======== DATA SHOWN

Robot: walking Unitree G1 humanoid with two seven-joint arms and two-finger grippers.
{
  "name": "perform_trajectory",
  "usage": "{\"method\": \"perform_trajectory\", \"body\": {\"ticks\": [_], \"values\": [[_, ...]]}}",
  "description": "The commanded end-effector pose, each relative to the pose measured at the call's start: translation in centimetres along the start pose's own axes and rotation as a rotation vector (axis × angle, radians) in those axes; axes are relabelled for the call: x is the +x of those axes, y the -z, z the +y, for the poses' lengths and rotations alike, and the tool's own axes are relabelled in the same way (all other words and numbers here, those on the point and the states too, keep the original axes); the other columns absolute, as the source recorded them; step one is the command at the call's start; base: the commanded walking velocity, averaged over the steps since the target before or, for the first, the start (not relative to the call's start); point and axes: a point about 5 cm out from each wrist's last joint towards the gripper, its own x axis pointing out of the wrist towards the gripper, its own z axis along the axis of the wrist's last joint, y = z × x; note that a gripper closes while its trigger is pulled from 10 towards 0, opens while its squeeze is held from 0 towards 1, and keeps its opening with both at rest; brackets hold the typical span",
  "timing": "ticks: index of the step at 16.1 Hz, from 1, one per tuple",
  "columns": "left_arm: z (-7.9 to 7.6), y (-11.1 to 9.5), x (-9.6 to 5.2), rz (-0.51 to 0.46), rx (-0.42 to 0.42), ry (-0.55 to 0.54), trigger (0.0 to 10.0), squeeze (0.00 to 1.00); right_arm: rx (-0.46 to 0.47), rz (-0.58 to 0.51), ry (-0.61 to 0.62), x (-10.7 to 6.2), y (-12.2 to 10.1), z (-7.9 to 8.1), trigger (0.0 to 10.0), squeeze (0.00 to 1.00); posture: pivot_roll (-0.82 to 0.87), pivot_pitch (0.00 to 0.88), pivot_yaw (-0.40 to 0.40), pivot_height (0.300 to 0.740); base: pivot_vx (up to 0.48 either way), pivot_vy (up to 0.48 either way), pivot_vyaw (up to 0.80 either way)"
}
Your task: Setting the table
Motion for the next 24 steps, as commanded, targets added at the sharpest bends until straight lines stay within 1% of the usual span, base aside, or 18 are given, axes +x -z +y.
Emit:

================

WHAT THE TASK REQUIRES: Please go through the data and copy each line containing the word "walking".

WRITTEN ANSWER:
Robot: walking Unitree G1 humanoid with two seven-joint arms and two-finger grippers.
  "description": "The commanded end-effector pose, each relative to the pose measured at the call's start: translation in centimetres along the start pose's own axes and rotation as a rotation vector (axis × angle, radians) in those axes; axes are relabelled for the call: x is the +x of those axes, y the -z, z the +y, for the poses' lengths and rotations alike, and the tool's own axes are relabelled in the same way (all other words and numbers here, those on the point and the states too, keep the original axes); the other columns absolute, as the source recorded them; step one is the command at the call's start; base: the commanded walking velocity, averaged over the steps since the target before or, for the first, the start (not relative to the call's start); point and axes: a point about 5 cm out from each wrist's last joint towards the gripper, its own x axis pointing out of the wrist towards the gripper, its own z axis along the axis of the wrist's last joint, y = z × x; note that a gripper closes while its trigger is pulled from 10 towards 0, opens while its squeeze is held from 0 towards 1, and keeps its opening with both at rest; brackets hold the typical span",

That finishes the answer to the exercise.